Good points! I've added the EverLED Diamond Lantern version to the list.


----------



## john2551 (Nov 4, 2007)

*Re: all LED PR flange drop-in bulbs.....?*



john2551 said:


> I called SBLs today & told them i had a dud. The nice lady said they will send a replacement bulb out right away & are including a pre-paid envelope to send the bad bulb back in. So far that is great customer service.


 
OK, today i received the replacement bulb from SBLs. This one worked but it had a greenish tint. But it was just about as bright as the SMJLED but not as bright as the Terralux. I have the Tektite LPR-10 on the way & will report when it arrives.


----------



## Khaytsus (Nov 4, 2007)

*Re: all LED PR flange drop-in bulbs.....?*

Would it be possible to split the list into separate groups based on output? I dunno, "Highest Possible" and "Highest Runtime" maybe? Or just "Cree/Seuol" and "5mm" or such?

I think some of those are just groups of 5mm, but some of them are very bright modern LEDs.

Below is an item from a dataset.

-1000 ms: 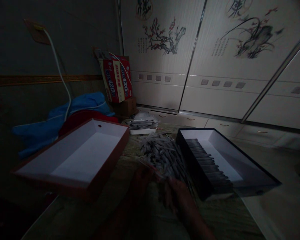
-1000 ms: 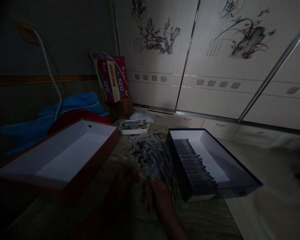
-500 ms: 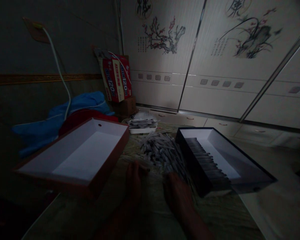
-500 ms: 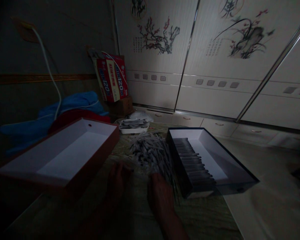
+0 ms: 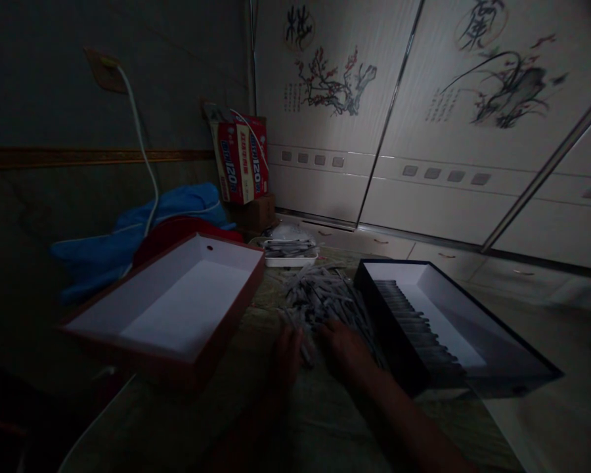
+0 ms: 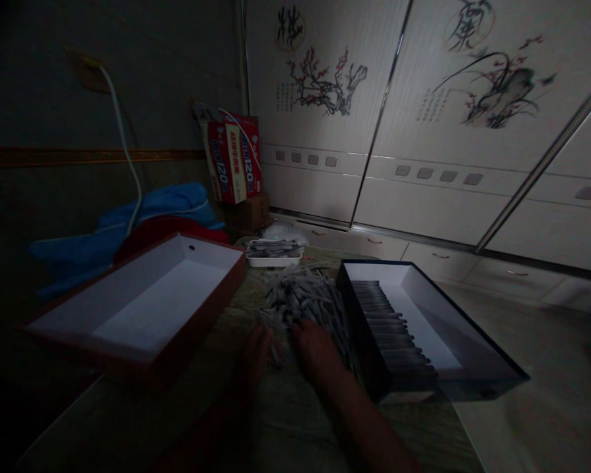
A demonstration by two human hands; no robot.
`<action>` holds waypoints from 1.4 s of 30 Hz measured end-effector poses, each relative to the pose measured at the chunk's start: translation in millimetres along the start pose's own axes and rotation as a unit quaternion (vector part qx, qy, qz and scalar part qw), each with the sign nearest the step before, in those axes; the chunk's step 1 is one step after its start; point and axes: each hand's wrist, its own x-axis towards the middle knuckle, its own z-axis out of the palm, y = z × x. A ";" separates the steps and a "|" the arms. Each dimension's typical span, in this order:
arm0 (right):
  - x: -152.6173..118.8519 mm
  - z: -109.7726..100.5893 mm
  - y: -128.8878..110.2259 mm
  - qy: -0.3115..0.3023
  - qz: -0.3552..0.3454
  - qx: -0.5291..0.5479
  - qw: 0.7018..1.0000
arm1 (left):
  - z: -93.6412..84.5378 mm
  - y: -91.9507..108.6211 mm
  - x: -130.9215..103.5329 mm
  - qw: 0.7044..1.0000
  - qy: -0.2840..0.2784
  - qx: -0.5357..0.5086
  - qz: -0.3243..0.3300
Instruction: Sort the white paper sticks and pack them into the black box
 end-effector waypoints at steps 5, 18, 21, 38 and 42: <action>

Sorting by output would be nice too, but probably harder to do.


----------



## Marduke (Nov 4, 2007)

*Re: all LED PR flange drop-in bulbs.....?*



Khaytsus said:


> Would it be possible to split the list into separate groups based on output? I dunno, "Highest Possible" and "Highest Runtime" maybe? Or just "Cree/Seuol" and "5mm" or such?
> 
> I think some of those are just groups of 5mm, but some of them are very bright modern LEDs.
> 
> Sorting by output would be nice too, but probably harder to do.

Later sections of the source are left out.